*Work request*. Copy each of the records exactly.

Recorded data
• • • • • • •

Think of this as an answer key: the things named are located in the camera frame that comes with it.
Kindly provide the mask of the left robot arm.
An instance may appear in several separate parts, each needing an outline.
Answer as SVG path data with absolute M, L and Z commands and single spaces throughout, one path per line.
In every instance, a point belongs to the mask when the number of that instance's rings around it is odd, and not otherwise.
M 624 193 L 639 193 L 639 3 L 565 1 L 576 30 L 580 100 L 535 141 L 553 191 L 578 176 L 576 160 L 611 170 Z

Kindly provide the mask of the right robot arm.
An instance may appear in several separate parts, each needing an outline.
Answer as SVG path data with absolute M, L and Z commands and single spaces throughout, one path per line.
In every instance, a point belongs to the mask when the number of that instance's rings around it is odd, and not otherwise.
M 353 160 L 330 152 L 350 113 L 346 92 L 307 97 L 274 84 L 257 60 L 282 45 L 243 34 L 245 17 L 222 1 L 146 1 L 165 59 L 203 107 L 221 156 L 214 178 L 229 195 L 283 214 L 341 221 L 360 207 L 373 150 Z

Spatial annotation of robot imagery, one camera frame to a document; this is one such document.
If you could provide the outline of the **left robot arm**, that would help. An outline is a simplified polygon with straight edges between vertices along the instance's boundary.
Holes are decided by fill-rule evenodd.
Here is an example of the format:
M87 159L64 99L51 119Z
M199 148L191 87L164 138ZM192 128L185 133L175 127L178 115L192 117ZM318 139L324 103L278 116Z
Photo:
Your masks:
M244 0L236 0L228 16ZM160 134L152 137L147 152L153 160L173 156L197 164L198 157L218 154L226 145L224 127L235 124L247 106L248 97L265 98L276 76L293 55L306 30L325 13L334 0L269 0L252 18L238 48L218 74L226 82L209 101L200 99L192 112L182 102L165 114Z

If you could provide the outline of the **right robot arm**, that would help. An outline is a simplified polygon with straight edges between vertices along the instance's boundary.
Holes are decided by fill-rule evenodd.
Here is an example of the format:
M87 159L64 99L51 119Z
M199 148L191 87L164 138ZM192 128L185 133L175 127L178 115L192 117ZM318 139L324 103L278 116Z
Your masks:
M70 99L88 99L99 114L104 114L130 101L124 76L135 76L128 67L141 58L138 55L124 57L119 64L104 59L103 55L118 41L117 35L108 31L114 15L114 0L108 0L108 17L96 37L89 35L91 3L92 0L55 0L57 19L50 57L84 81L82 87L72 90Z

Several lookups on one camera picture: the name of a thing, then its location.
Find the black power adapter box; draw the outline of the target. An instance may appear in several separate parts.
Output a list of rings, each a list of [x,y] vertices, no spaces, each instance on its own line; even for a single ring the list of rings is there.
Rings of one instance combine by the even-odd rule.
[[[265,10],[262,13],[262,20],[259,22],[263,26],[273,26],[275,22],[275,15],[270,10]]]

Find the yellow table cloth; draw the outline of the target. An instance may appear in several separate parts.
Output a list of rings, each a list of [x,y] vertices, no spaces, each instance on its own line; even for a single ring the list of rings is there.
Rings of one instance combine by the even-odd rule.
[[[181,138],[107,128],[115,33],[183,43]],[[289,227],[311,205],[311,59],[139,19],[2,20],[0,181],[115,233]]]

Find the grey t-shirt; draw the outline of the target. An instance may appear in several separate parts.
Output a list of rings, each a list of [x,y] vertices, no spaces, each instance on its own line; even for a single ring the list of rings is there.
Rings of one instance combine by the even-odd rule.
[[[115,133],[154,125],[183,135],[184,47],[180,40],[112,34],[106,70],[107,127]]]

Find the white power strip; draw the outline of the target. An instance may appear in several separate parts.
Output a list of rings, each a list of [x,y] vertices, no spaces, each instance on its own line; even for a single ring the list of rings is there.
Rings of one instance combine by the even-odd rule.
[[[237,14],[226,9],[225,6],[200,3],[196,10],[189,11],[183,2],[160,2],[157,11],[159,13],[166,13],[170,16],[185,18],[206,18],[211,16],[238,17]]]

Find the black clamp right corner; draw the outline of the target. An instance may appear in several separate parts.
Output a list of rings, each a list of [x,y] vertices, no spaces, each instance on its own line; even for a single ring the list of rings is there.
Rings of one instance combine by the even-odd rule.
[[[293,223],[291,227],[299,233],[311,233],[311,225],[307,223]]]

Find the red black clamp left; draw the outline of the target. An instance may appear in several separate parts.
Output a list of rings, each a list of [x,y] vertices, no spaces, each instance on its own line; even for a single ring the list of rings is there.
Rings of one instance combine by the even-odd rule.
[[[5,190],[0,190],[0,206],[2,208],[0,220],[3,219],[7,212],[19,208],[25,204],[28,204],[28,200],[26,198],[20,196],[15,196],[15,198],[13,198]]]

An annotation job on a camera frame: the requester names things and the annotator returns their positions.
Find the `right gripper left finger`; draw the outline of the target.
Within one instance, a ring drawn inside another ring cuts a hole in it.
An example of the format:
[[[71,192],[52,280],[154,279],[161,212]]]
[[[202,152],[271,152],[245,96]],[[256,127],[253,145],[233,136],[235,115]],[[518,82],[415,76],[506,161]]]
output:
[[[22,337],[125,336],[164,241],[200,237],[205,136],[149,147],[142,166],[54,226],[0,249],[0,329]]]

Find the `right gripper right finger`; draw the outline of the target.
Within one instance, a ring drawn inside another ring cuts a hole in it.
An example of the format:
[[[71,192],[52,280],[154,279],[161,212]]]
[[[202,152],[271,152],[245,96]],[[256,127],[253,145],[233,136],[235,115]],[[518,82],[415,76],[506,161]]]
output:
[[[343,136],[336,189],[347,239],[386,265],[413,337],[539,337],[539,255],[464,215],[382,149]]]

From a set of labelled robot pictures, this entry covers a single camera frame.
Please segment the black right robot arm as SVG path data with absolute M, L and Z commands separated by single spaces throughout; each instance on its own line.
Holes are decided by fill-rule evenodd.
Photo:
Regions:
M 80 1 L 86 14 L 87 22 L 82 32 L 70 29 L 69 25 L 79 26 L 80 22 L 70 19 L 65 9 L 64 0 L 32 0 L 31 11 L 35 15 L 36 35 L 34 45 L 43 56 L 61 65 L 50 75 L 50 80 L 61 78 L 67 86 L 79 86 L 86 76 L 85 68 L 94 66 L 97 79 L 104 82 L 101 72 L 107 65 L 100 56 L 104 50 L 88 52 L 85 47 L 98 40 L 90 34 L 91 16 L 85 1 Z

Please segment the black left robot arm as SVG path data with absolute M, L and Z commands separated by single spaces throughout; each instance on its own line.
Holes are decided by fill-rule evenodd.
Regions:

• • • • • • •

*Task output*.
Think of this as an answer key: the things named are located in the camera frame that comes with it.
Kindly provide the mask of the left robot arm.
An instance may appear in several separate parts, each needing an outline.
Answer as SVG path data with absolute M, L and Z commands and single spaces throughout, one path per line.
In every instance, a point belongs to the mask when the number of that instance's rings around it is odd, and not otherwise.
M 624 193 L 639 193 L 639 3 L 565 1 L 576 30 L 580 100 L 535 141 L 553 191 L 578 176 L 576 160 L 611 170 Z

Kindly provide the mask of the right robot arm.
An instance may appear in several separate parts, each needing an outline.
Answer as SVG path data with absolute M, L and Z commands and single spaces throughout, one path per line.
In every instance, a point belongs to the mask when the number of that instance's rings around it is odd, and not otherwise.
M 353 160 L 330 152 L 350 113 L 346 92 L 307 97 L 274 84 L 257 60 L 282 45 L 243 34 L 245 17 L 222 1 L 146 1 L 165 59 L 203 107 L 221 156 L 214 178 L 229 195 L 283 214 L 341 221 L 360 207 L 373 150 Z

Spatial annotation of robot imagery, one camera frame to a document; this is one such document.
If you could provide the outline of the **left robot arm**, that would help. An outline is a simplified polygon with straight edges between vertices along the instance's boundary.
Holes are decided by fill-rule evenodd.
Here is an example of the format:
M87 159L64 99L51 119Z
M199 148L191 87L164 138ZM192 128L185 133L175 127L178 115L192 117ZM318 139L324 103L278 116Z
Photo:
Your masks:
M244 0L236 0L228 16ZM160 134L152 137L147 152L153 160L173 156L197 164L198 157L218 154L226 145L224 127L235 124L247 106L248 97L265 98L276 76L293 55L306 30L325 13L334 0L269 0L252 18L238 48L218 74L226 82L209 101L200 99L192 112L182 102L165 114Z

If you could provide the outline of the **right robot arm**, that would help. An outline is a simplified polygon with straight edges between vertices along the instance's boundary.
Holes are decided by fill-rule evenodd.
Here is an example of the format:
M87 159L64 99L51 119Z
M199 148L191 87L164 138ZM192 128L185 133L175 127L178 115L192 117ZM318 139L324 103L278 116Z
Your masks:
M70 99L88 99L99 114L104 114L130 101L124 76L135 76L128 67L141 58L138 55L124 57L119 64L104 59L103 55L118 41L117 35L108 31L114 15L114 0L108 0L108 17L96 37L89 35L91 3L92 0L55 0L57 19L50 57L84 81L82 87L72 90Z

Several lookups on one camera picture: the name of a thing, then its location.
Find the black power adapter box; draw the outline of the target. An instance may appear in several separate parts.
Output a list of rings, each a list of [x,y] vertices, no spaces, each instance on its own line; even for a single ring the list of rings is there.
Rings of one instance combine by the even-odd rule.
[[[265,10],[262,13],[262,20],[259,22],[263,26],[273,26],[275,22],[275,15],[270,10]]]

Find the yellow table cloth; draw the outline of the target. An instance may appear in several separate parts.
Output a list of rings, each a list of [x,y] vertices, no spaces, each instance on its own line; even for a single ring the list of rings is there.
Rings of one instance combine by the even-odd rule.
[[[181,138],[107,128],[115,33],[183,43]],[[289,227],[311,205],[311,59],[139,19],[2,20],[0,181],[115,233]]]

Find the grey t-shirt; draw the outline of the target. An instance may appear in several separate parts.
Output a list of rings, each a list of [x,y] vertices, no spaces, each instance on its own line; even for a single ring the list of rings is there.
Rings of one instance combine by the even-odd rule.
[[[115,133],[154,125],[183,135],[184,47],[180,40],[112,34],[106,70],[107,127]]]

Find the white power strip; draw the outline of the target. An instance may appear in several separate parts.
Output a list of rings, each a list of [x,y] vertices, no spaces, each instance on its own line; even for a single ring the list of rings is there.
Rings of one instance combine by the even-odd rule.
[[[237,14],[226,9],[225,6],[200,3],[196,10],[189,11],[183,2],[160,2],[157,11],[159,13],[166,13],[170,16],[185,18],[206,18],[211,16],[238,17]]]

Find the black clamp right corner; draw the outline of the target. An instance may appear in several separate parts.
Output a list of rings, each a list of [x,y] vertices, no spaces, each instance on its own line; even for a single ring the list of rings is there.
Rings of one instance combine by the even-odd rule.
[[[293,223],[291,227],[299,233],[311,233],[311,225],[307,223]]]

Find the red black clamp left; draw the outline of the target. An instance may appear in several separate parts.
Output a list of rings, each a list of [x,y] vertices, no spaces, each instance on its own line; even for a single ring the list of rings is there.
Rings of one instance combine by the even-odd rule.
[[[5,190],[0,190],[0,206],[2,208],[0,220],[3,219],[7,212],[19,208],[25,204],[28,204],[28,200],[26,198],[20,196],[15,196],[15,198],[13,198]]]

An annotation job on a camera frame: the requester names things and the annotator returns their positions.
Find the `right gripper left finger`; draw the outline of the target.
Within one instance, a ring drawn inside another ring cuts a hole in it.
An example of the format:
[[[71,192],[52,280],[154,279],[161,212]]]
[[[202,152],[271,152],[245,96]],[[256,127],[253,145],[233,136],[235,115]],[[518,82],[415,76],[506,161]]]
output:
[[[22,337],[125,336],[164,241],[200,237],[205,136],[149,147],[142,166],[54,226],[0,249],[0,329]]]

Find the `right gripper right finger`; draw the outline of the target.
Within one instance, a ring drawn inside another ring cuts a hole in it.
An example of the format:
[[[71,192],[52,280],[154,279],[161,212]]]
[[[202,152],[271,152],[245,96]],[[256,127],[253,145],[233,136],[235,115]],[[518,82],[415,76],[506,161]]]
output:
[[[343,136],[336,189],[347,239],[386,265],[413,337],[539,337],[539,255],[464,215],[382,149]]]

From a set of labelled robot pictures, this entry covers a single camera frame.
Please segment the black right robot arm as SVG path data with absolute M, L and Z commands separated by single spaces throughout; each instance on its own line.
Holes are decided by fill-rule evenodd.
Photo:
Regions:
M 80 1 L 86 14 L 87 22 L 82 32 L 70 29 L 69 25 L 79 26 L 80 22 L 70 19 L 65 9 L 64 0 L 32 0 L 31 11 L 35 15 L 36 35 L 34 45 L 43 56 L 61 65 L 50 75 L 50 80 L 61 78 L 67 86 L 79 86 L 86 76 L 85 68 L 94 66 L 97 79 L 104 82 L 101 72 L 107 65 L 100 56 L 104 50 L 88 52 L 85 47 L 98 40 L 90 34 L 91 16 L 85 1 Z

Please segment the black left robot arm as SVG path data with absolute M, L and Z commands separated by single spaces throughout; each instance on its own line.
Holes are decided by fill-rule evenodd.
Regions:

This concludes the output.